We have several FAQ dealing with rationing in the section on Overutilization of Care. Economic historical stories show that it is not schemes in marketing but public systems, almost entirely medicare in the USA, which have functioned to keep health care costs under control (against the major trends during privatization).
QUESTION: For people who are willing to work our present system is great. There's even a program to guarantee that workers have 18 months of continuing coverage from an employer while looking for a new job isn't there?
First of all most of the uninsured are working (often more than one job) even while they are uninsured CLICK HERE. Furthermore, COBRA coverage which you are refering to is not affordable for some 3 of every 4 presently insured workers, and thus, rarely purchased (because they can't afford it while unemployed) DETAILS HERE. Workers who have the option for purchasing COBRA must pay the full share of what their employer was paying plus their own continuing contributions.
When workers are out of work more than 18 months they lose their cobra option, likewise if they need to let the coverage lapse at any point for two months.

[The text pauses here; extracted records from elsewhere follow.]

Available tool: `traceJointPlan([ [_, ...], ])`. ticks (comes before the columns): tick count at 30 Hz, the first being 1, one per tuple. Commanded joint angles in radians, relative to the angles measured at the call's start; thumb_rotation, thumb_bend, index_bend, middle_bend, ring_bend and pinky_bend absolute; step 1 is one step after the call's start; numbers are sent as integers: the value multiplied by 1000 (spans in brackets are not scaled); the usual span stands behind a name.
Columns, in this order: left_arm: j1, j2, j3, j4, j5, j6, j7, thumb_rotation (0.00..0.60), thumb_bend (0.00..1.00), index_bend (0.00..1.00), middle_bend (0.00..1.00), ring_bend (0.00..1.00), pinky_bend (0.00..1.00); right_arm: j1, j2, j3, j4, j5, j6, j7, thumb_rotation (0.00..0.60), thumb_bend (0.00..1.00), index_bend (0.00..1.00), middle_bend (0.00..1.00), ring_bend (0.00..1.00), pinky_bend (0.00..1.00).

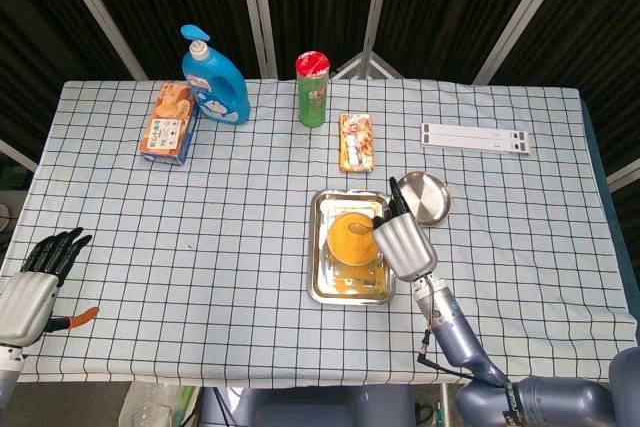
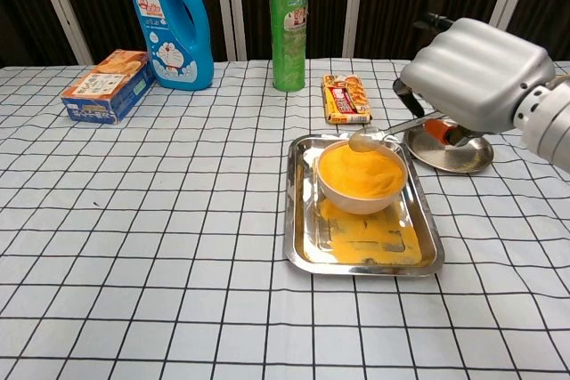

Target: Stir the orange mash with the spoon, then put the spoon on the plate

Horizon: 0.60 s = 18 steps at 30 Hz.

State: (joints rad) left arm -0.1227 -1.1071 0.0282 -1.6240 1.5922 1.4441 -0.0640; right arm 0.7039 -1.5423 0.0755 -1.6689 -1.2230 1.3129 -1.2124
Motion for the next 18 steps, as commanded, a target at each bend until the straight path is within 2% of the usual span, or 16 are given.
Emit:
traceJointPlan([
  [1, 0, 0, 0, 0, 0, -1, -1, 600, 0, 0, 0, 0, 0, 25, 6, -22, 10, -24, -18, -103, 600, 714, 720, 667, 368, 0],
  [7, -2, 1, 1, 2, 2, -3, -5, 600, 0, 0, 0, 0, 0, 40, -13, -12, -15, -7, -27, -182, 600, 716, 724, 671, 369, 0],
  [18, -2, 2, 2, 2, 3, -3, -9, 600, 0, 0, 0, 0, 0, 53, -17, -50, -43, -43, -62, -248, 600, 721, 740, 681, 374, 0],
])
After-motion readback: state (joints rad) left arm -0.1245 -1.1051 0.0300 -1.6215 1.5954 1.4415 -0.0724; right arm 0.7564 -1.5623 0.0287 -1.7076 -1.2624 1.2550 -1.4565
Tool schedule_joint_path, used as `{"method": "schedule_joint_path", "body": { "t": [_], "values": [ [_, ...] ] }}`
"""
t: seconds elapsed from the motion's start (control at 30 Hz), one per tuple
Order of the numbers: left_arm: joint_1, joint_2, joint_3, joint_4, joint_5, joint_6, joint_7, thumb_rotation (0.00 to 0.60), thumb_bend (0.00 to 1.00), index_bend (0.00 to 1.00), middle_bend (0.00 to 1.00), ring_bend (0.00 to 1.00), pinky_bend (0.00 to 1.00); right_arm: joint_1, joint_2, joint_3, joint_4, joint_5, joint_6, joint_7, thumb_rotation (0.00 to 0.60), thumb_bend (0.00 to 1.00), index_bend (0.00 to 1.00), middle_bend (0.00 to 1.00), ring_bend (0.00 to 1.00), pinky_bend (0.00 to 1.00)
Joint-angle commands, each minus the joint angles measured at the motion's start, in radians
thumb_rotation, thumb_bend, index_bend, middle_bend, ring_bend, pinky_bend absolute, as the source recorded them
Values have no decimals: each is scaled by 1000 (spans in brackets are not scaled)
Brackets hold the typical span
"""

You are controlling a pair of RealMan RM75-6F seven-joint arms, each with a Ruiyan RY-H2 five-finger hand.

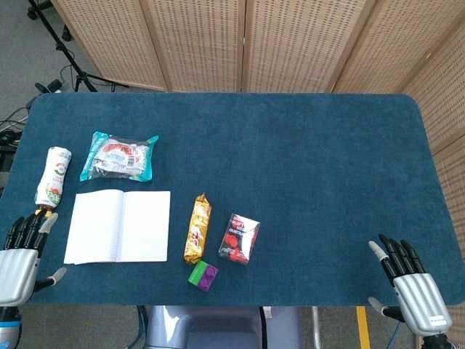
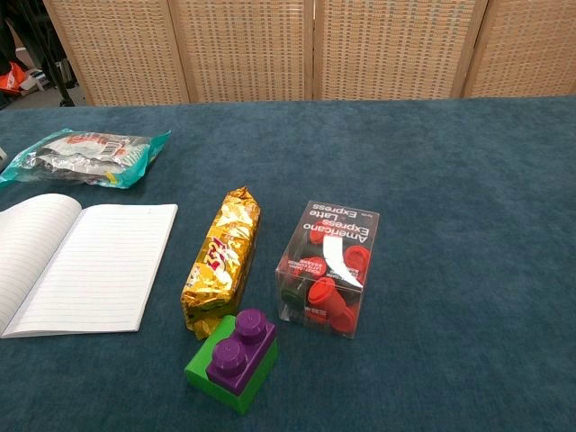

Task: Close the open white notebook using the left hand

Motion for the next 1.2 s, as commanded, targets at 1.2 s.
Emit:
{"method": "schedule_joint_path", "body": {
  "t": [1.2],
  "values": [
    [-4, -46, 0, 44, -19, -27, 54, 600, 100, 0, 0, 0, 0, 1, 7, 0, 3, 1, 3, 26, 600, 40, 0, 0, 0, 0]
  ]
}}
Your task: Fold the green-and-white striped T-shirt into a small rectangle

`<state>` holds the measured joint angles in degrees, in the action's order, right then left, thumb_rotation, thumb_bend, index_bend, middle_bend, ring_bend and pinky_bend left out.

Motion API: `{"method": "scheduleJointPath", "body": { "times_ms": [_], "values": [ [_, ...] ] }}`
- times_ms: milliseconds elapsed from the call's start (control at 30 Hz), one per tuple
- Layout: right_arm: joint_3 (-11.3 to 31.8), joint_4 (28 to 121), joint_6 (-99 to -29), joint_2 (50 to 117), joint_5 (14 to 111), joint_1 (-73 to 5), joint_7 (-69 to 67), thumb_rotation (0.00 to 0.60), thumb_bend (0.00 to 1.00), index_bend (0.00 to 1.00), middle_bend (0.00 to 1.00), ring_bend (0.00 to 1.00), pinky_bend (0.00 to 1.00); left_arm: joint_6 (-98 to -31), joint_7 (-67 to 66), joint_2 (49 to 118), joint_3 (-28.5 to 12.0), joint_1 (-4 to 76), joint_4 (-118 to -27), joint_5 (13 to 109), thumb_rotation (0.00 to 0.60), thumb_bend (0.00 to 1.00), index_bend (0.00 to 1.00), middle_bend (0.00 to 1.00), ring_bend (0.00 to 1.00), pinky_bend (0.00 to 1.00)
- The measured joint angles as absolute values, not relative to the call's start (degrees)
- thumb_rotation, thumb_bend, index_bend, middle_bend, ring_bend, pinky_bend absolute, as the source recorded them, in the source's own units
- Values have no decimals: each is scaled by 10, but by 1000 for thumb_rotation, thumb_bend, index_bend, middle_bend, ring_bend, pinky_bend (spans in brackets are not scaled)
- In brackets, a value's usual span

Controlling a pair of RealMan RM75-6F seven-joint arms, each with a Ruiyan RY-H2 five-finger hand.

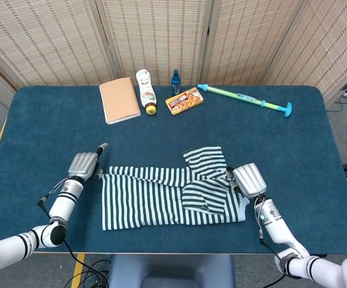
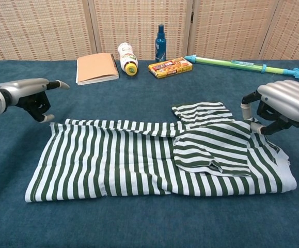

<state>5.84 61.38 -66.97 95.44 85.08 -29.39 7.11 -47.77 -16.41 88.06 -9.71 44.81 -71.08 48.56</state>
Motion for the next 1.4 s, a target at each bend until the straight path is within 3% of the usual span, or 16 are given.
{"method": "scheduleJointPath", "body": {
  "times_ms": [67,167,267,533,600,700,867,1133,1400],
  "values": [
    [60,617,-667,954,845,-293,76,600,506,352,983,1000,1000,-483,-161,874,-98,444,-722,490,600,425,0,871,876,1000],
    [64,624,-657,951,830,-293,92,600,468,191,975,1000,1000,-493,-158,865,-99,438,-739,498,600,416,0,871,875,1000],
    [71,636,-647,946,810,-292,114,600,434,110,964,1000,1000,-501,-156,856,-99,432,-754,504,600,406,0,871,874,1000],
    [89,681,-629,921,768,-294,158,600,329,38,940,1000,1000,-515,-147,838,-102,418,-778,514,600,406,0,871,874,1000],
    [89,696,-633,912,775,-293,153,600,308,96,940,1000,1000,-518,-144,833,-102,415,-784,517,600,406,0,871,874,1000],
    [80,718,-646,895,802,-291,128,600,292,315,952,1000,1000,-523,-140,821,-102,410,-797,523,600,406,0,871,874,1000],
    [41,766,-664,859,857,-281,83,600,259,498,967,1000,1000,-526,-140,799,-101,403,-828,525,600,406,0,870,872,1000],
    [-19,808,-662,830,905,-265,63,600,248,553,970,1000,1000,-539,-149,782,-96,393,-860,528,600,406,0,871,872,1000],
    [-27,808,-646,837,910,-265,70,600,247,559,970,1000,1000,-544,-152,783,-95,389,-861,521,600,406,0,870,872,1000]
  ]
}}
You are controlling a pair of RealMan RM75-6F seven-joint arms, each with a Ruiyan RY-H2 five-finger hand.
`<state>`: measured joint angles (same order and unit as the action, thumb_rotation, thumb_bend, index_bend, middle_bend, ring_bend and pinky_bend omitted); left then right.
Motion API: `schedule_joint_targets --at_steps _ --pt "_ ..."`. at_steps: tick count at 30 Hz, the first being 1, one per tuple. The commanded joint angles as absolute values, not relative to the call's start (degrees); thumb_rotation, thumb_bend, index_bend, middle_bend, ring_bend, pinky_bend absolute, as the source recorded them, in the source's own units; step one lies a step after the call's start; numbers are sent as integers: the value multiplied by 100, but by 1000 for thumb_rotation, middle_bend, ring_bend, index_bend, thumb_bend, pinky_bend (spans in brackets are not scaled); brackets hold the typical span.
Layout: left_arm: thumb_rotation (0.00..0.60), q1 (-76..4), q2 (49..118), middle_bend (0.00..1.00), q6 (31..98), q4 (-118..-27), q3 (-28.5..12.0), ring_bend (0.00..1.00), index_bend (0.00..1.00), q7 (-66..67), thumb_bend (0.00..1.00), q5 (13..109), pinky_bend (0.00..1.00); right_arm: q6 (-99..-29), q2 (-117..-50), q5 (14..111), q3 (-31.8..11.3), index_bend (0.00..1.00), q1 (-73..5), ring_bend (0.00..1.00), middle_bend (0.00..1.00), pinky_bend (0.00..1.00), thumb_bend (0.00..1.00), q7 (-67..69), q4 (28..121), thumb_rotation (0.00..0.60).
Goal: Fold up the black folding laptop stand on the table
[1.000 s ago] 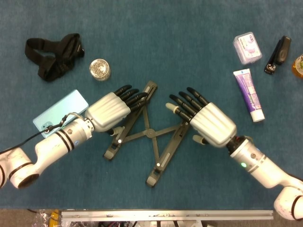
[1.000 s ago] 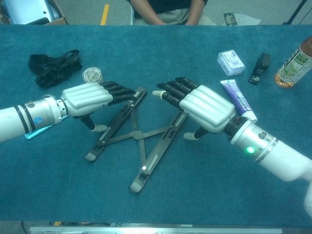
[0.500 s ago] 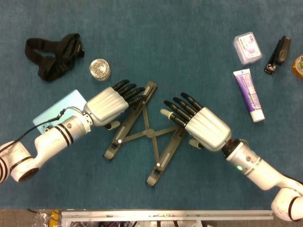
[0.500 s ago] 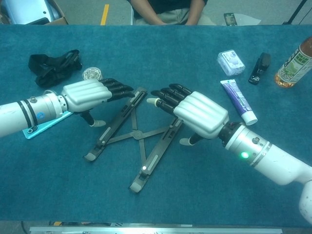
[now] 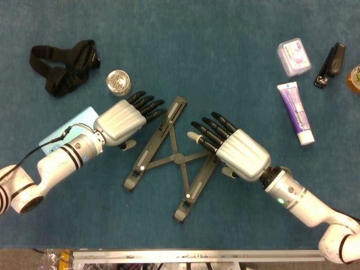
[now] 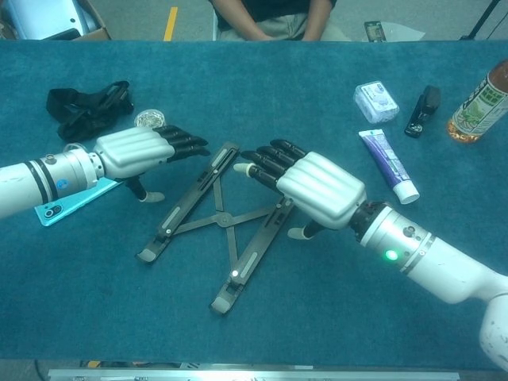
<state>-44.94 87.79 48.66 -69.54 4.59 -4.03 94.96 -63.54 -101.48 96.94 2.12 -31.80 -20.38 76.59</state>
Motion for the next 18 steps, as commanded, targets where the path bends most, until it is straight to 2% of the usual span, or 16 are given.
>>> schedule_joint_targets --at_steps 1,18 --pt "600 -4482 8787 0 4880 -6967 469 0 0 -433 257 9461 12 -6343 -10145 9683 211 0 -3187 0 0 36 0 -2044 7660 600" --pt "600 -4462 8861 0 4902 -6988 503 0 0 -447 257 9330 12 -6322 -10490 9630 185 0 -3217 0 0 36 0 -2027 7253 600"
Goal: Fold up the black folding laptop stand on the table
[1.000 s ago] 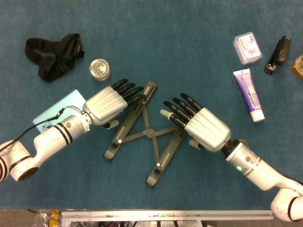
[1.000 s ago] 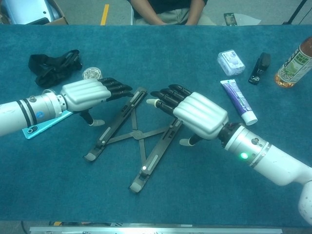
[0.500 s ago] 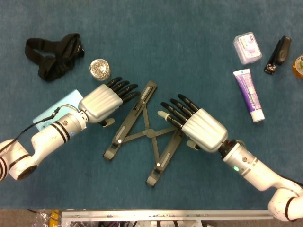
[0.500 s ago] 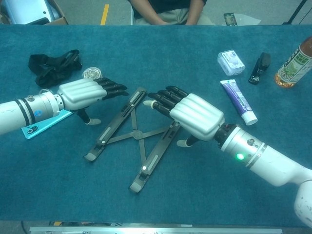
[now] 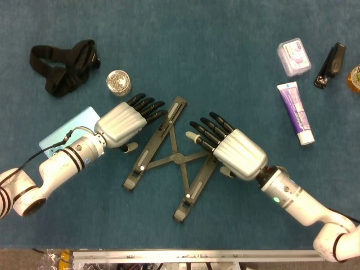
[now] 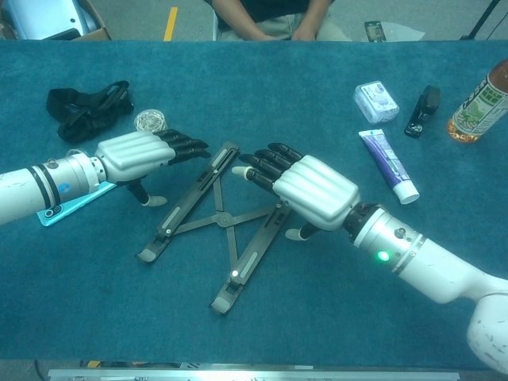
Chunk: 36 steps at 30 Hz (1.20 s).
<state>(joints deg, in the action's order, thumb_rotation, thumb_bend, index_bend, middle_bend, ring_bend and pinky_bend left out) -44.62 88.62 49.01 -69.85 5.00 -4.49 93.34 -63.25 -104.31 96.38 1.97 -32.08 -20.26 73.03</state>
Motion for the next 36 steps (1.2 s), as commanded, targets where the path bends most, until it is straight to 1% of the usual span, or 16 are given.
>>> schedule_joint_targets --at_steps 1,21,36 --pt "600 -4462 8858 0 4904 -6993 505 0 0 -445 257 9324 12 -6317 -10529 9629 179 0 -3225 0 0 36 0 -2040 7214 600" --pt "600 -4450 8836 0 4915 -7182 530 0 0 -436 257 9252 13 -6353 -10941 9571 50 0 -3320 0 0 36 0 -2136 6897 600" --pt "600 -4445 8839 0 4901 -7282 547 0 0 -424 257 9223 12 -6347 -11099 9512 -7 0 -3384 0 0 36 0 -2145 6753 600"
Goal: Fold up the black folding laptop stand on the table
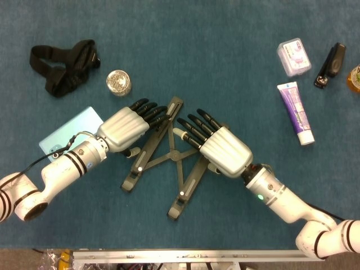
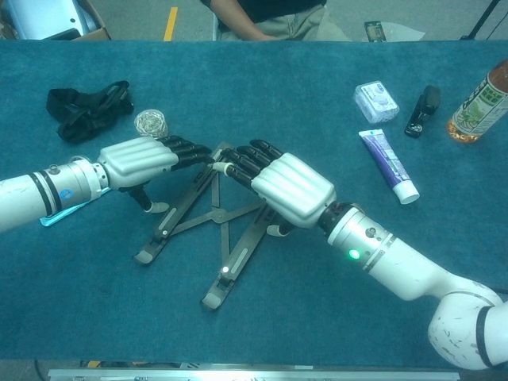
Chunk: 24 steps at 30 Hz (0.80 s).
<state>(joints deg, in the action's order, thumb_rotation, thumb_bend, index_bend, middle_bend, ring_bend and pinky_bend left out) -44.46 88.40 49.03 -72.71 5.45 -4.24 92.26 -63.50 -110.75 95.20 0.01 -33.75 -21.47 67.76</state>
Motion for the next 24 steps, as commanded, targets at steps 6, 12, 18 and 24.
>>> schedule_joint_targets --at_steps 6,12,18,24 --pt "600 -4443 8823 0 4881 -7350 555 0 0 -431 257 9201 12 -6364 -11247 9496 -64 0 -3429 0 0 36 0 -2132 6643 600" --pt "600 -4432 8794 0 4885 -7419 553 0 0 -431 257 9178 12 -6359 -11430 9466 -149 0 -3499 0 0 36 0 -2164 6511 600" --pt "600 -4424 8783 0 4860 -7448 545 0 0 -445 257 9135 12 -6347 -11610 9410 -244 0 -3566 0 0 36 0 -2244 6378 600" --pt "600 -4413 8760 0 4862 -7478 552 0 0 -438 257 9127 12 -6332 -11755 9354 -332 0 -3635 0 0 36 1 -2279 6233 600"
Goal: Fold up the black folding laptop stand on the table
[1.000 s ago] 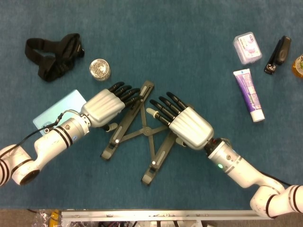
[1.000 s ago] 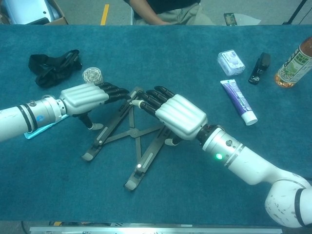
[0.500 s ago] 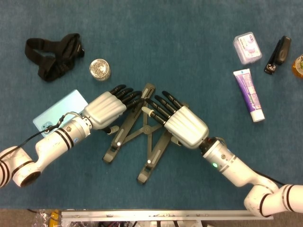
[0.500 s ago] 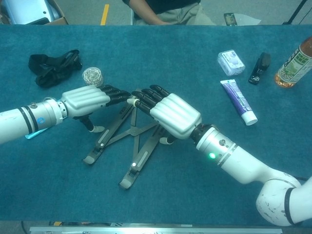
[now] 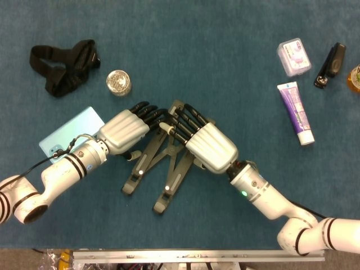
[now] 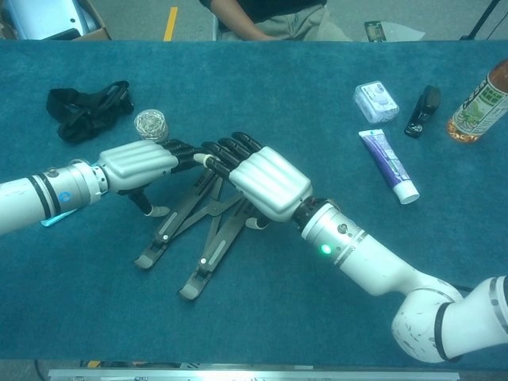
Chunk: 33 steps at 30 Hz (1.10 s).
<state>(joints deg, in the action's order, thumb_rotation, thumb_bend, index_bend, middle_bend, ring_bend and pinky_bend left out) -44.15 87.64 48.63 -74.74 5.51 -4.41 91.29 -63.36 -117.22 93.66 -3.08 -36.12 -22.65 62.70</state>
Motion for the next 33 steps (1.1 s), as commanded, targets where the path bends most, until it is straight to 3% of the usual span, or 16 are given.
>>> schedule_joint_targets --at_steps 1,10,21,33 --pt "600 -4411 8757 0 4860 -7482 553 0 0 -434 257 9124 12 -6329 -11780 9343 -348 0 -3650 0 0 36 1 -2283 6205 600" --pt "600 -4393 8677 0 4897 -7573 514 0 0 -363 256 9082 12 -6289 -11784 9251 -451 0 -3741 0 0 36 1 -2213 6287 600" --pt "600 -4152 8238 0 5267 -8097 303 0 0 6 257 8746 13 -5664 -10310 9044 -406 0 -3927 0 0 36 4 -1984 7997 600" --pt "600 -3328 7931 0 6534 -8696 -54 0 0 951 256 8081 12 -5052 -9022 9042 -164 0 -4189 0 0 36 5 -1309 9074 600"
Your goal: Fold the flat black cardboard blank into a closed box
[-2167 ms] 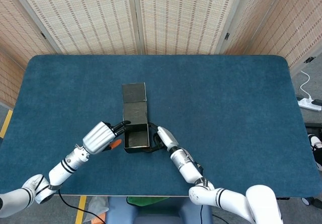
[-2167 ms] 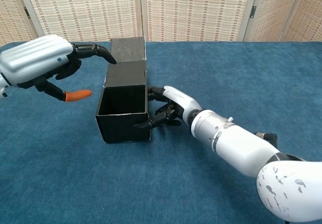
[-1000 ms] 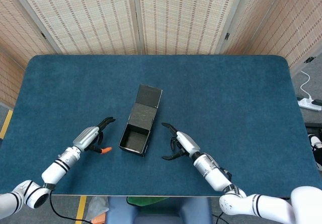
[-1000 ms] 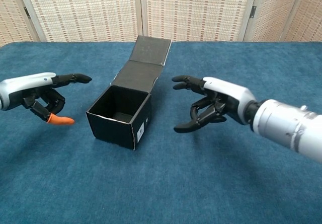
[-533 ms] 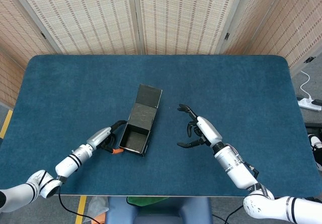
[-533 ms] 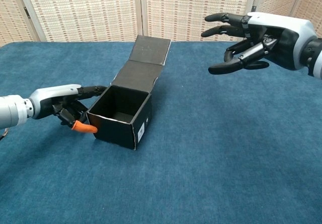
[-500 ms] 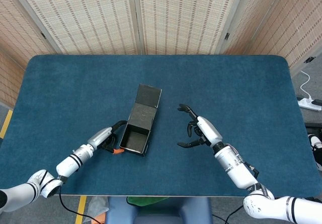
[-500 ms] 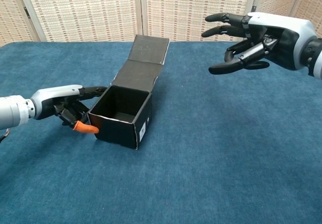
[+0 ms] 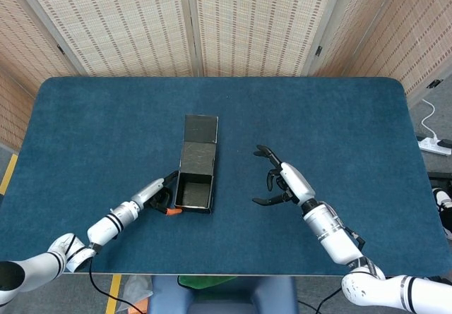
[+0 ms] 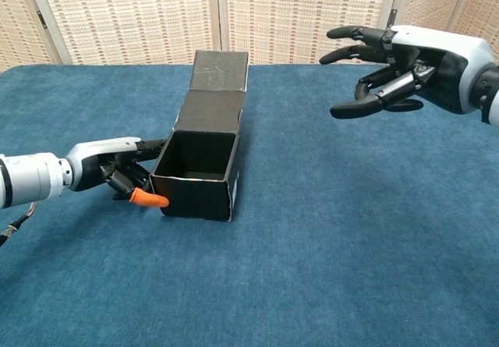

Then they are subject to any rate the insurer cares to offer (market control only). If they now have a medical condition than their new coverage can be through the roof, or might exclude expenses for that condition.
These events are a matter of fortune, not a matter of good planning or healthy lifestyles. Any worker, no matter how capable might lose their job (relocation of plant, plant closing, bankrupcy of business, outsourcing etc.) If you get ill (or your child or spouse does) during your COBRA period you might have special difficulty being able to find another job. Possibly you will have a disability, or not be able to work full-time (maybe due to care-giving yourself). You then lose your COBRA after 18 months, your available coverage is astronomical and your family spirals down into destitution if the medical expenses are great enough and the illness is chronic. But if you want to talk about how great our For-Profit system of care is look at how well these American patriots are doing and how great that has been working out for the broad range of Americans.
QUESTION: Isn't it due to our competitive marketplace that we have such great research going on and important innovations which drive health care forward here and worldwide? Doesn't this also explain our greater costs?
That is not what the evidence indicates. Research is no more intensive in the USA than elsewhere with much lower expenses. Obviously, there are lot's of ways to motivate a nation's engineers and medical researchers towards curing cancer or easing the suffering or misery of fellow Americans. One reasonable measure of research activity is by journal articles published per capita. Nor is there any evidence that it is corporate profits which are motivating needed research in the USA.